How Cyber Shocks can get Amplified Through Financial Networks

The modern world is heavily interconnected thanks to the internet. A bank in Chicago can share information and funds with a bank in Punjab, India in just a few clicks.

Over time, bank-to-bank networks have been created connecting multiple banks across boundaries. Unfortunately, these networks can amplify and propagate shocks. For instance, an attack could compromise the distribution of liquidity and lead to a contagion. An attack originally launched from within a communication network may quickly spread to other inter-bank networks such as lending channels. The spread may be even quicker if all the victims share the same system, such as a network management system.

If there’s uncertainty about the location of a cyber shock, its disruptive effects could be amplified significantly. For instance, if a rumor goes around that some (possibly unknown) banks or financial institutions have been compromised, customers at other banks that may not have been affected at all may rush to make preemptive withdrawals.

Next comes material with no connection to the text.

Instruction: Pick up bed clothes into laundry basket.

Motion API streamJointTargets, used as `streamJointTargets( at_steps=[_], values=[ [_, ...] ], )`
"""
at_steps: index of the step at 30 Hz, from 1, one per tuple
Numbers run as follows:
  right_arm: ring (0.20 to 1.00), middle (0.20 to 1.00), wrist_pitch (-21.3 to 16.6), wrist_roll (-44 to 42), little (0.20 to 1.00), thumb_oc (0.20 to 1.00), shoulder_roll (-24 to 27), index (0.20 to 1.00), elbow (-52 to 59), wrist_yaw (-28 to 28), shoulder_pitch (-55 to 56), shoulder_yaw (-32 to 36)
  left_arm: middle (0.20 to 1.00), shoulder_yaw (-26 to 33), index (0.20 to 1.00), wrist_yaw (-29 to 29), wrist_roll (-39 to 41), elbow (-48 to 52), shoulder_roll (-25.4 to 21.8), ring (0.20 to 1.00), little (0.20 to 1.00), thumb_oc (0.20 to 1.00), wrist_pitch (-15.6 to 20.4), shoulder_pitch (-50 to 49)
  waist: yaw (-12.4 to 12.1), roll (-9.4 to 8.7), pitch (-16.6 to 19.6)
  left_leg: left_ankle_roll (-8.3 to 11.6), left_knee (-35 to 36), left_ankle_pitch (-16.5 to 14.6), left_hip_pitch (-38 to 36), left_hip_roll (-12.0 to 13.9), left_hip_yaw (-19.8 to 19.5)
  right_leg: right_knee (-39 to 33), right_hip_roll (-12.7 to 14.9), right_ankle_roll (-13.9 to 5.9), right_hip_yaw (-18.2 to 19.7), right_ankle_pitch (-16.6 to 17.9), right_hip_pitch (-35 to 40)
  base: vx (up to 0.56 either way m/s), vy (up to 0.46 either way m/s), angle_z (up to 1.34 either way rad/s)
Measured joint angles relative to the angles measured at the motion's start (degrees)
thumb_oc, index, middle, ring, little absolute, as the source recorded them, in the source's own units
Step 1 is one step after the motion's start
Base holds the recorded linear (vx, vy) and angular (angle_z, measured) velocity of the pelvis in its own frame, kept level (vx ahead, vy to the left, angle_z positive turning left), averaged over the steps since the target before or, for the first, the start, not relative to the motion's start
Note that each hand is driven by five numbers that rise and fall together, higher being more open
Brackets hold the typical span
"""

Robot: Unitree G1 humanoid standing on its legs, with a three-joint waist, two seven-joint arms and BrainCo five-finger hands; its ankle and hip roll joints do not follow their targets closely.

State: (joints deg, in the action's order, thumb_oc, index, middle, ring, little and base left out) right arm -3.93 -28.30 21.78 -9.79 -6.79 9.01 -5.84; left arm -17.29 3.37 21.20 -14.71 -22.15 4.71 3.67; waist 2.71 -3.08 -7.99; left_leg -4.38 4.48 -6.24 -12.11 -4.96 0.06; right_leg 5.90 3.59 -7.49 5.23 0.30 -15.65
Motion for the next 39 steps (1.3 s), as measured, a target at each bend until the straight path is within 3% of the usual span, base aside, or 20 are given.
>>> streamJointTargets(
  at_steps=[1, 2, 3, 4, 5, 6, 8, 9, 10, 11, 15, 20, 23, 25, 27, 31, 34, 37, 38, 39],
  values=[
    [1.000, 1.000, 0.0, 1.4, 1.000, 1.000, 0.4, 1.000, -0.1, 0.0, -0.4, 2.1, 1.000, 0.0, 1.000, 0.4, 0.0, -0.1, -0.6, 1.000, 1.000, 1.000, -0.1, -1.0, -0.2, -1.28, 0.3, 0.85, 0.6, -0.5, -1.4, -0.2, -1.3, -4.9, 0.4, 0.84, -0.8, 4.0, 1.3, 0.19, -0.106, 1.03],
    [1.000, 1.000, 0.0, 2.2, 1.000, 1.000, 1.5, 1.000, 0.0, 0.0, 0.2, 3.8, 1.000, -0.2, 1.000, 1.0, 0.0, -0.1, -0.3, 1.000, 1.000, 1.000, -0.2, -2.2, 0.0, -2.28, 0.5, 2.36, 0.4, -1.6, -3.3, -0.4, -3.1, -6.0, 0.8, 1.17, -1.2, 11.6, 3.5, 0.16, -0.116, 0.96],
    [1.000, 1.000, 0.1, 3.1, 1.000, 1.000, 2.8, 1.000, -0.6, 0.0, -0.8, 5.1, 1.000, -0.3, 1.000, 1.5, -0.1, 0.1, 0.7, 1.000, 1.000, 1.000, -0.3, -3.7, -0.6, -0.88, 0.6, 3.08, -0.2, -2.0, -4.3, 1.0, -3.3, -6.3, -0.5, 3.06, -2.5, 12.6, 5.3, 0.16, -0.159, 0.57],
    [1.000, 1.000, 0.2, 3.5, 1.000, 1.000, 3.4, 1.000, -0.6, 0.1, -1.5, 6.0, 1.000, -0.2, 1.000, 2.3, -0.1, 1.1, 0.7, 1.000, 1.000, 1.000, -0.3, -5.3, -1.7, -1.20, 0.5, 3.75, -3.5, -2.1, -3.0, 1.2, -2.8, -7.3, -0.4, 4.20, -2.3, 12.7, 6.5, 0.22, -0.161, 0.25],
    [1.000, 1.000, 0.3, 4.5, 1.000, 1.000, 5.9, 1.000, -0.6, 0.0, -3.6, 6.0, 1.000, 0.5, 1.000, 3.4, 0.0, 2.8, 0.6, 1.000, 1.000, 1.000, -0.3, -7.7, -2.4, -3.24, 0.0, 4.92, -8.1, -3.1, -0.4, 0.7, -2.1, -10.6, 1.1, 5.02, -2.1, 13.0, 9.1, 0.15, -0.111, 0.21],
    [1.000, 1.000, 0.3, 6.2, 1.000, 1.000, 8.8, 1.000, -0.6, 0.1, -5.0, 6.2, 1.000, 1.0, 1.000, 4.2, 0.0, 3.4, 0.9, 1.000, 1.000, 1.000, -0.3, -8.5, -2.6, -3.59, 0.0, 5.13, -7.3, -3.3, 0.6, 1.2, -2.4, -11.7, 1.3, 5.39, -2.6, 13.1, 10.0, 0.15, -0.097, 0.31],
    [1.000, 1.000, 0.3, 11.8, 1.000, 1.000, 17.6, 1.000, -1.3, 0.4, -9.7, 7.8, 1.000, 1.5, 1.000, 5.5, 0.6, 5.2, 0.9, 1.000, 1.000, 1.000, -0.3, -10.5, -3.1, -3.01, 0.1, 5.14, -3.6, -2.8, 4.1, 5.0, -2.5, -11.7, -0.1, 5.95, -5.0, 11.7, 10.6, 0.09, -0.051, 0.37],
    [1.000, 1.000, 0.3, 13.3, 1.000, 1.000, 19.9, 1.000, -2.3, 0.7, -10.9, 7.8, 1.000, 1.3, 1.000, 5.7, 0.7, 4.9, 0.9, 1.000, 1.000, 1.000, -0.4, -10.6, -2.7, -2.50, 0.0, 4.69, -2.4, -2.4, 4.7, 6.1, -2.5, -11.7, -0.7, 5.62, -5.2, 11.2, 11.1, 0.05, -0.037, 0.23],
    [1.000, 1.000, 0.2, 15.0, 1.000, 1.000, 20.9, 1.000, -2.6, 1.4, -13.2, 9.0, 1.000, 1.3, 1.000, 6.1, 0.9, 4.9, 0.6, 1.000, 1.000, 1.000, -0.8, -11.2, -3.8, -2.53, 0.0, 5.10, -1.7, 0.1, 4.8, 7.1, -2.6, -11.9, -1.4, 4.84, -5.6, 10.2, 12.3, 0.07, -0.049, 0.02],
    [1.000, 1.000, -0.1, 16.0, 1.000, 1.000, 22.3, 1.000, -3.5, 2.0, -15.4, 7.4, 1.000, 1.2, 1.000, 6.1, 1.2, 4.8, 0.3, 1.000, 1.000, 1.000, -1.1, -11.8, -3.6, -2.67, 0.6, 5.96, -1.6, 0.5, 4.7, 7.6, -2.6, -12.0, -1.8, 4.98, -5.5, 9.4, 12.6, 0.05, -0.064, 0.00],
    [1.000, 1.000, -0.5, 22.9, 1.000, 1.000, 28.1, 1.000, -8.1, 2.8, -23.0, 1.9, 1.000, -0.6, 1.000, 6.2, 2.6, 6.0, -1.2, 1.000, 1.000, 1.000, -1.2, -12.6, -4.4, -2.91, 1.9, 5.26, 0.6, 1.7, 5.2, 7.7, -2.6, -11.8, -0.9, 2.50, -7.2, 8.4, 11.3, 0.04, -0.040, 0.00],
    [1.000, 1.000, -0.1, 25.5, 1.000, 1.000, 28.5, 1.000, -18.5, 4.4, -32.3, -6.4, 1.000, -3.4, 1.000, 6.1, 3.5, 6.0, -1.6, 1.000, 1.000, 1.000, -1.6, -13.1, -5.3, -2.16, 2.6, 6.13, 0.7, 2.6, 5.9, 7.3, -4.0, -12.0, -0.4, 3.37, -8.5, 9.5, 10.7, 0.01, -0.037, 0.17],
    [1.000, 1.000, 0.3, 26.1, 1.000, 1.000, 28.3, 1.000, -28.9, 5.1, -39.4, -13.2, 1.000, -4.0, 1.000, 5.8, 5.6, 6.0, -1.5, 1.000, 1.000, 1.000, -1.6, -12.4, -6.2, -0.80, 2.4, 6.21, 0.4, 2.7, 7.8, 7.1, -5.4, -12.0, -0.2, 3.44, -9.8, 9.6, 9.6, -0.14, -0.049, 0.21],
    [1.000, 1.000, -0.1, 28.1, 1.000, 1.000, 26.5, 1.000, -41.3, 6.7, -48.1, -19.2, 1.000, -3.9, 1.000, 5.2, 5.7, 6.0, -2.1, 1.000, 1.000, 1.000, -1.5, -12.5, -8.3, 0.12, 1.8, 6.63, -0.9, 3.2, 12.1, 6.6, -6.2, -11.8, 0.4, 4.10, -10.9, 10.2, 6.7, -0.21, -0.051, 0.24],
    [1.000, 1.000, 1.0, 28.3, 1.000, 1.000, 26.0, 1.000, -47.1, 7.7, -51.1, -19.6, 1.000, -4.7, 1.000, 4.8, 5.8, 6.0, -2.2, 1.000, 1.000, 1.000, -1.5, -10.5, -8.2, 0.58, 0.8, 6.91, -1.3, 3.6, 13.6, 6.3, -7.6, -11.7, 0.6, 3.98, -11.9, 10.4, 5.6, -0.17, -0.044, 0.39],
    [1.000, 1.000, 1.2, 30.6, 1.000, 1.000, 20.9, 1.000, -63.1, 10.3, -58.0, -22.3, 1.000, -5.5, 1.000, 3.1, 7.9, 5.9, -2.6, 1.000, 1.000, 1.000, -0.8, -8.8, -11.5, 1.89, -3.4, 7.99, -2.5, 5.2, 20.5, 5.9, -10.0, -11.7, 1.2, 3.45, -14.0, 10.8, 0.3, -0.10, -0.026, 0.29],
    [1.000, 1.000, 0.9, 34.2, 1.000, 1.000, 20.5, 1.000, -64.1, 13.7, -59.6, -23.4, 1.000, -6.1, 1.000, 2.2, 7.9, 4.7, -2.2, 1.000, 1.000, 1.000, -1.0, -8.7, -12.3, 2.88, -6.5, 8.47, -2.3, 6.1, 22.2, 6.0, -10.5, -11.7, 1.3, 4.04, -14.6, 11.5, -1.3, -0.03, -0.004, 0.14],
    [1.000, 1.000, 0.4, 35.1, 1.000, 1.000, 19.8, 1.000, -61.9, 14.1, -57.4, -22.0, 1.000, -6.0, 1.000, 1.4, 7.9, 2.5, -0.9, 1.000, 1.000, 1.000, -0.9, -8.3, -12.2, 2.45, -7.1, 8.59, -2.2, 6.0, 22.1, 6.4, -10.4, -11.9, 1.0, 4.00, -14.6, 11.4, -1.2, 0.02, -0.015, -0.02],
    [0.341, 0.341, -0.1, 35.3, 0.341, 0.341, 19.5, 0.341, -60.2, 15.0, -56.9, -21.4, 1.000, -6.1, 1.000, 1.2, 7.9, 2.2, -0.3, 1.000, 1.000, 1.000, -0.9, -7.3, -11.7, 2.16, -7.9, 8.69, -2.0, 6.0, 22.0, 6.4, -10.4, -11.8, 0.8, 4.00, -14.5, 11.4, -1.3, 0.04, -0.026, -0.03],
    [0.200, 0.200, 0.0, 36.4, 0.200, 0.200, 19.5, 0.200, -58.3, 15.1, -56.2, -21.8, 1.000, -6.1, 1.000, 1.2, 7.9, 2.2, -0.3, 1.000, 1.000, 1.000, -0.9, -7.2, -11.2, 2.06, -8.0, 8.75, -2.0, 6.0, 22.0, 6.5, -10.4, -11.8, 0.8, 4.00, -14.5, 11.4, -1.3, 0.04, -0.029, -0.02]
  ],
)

The presence of a core periphery structure can result in a rapid spread of an attack if the core is compromised.

Policy Responses that can be Implemented Against Cyber Events

Ex post liquidity injections

Arrangements can be made to boost the liquidity of a bank following a cyber event. This can be done via open market operations or via market-wide liquidity facilities.

Strong emphasis on ex ante resilience and contingency planning

Individual institutions should be encouraged to develop systems that are resilient with respect to cyber risk. A minimum threshold can even be set with respect to the quality of systems.

Additionally, policies could be introduced requiring banks to have adequate planning for contingencies. Every institution should set in motion plans to ensure that operations are not interrupted for too long following an attack. To achieve this, there may be a need for backup systems and backup tools.

Ex ante capital requirements

A policy could be introduced requiring institutions to set aside funds that can be used to restore operations in the event of an attack. However, such a policy may not be effective in some scenarios. If an attack renders a bank’s system unavailable, for example, it may be difficult to access capital already set aside until the system is restored.

Creating additional roles of the Federal Reserve or other agencies

Introducing additional roles of the Federal Reserve can help to mitigate the effects of an attack. For example, the Fed could introduce dedicated back-up facilities in core markets that can be used in case an event occurs and renders the usual facilities unavailable.

Ex ante disclosure requirements

Ex ante requirements where institutions are obliged to disclose to regulators even minor cyber events and share information with other institutions could increase resilience by reducing uncertainty and improving collective learning.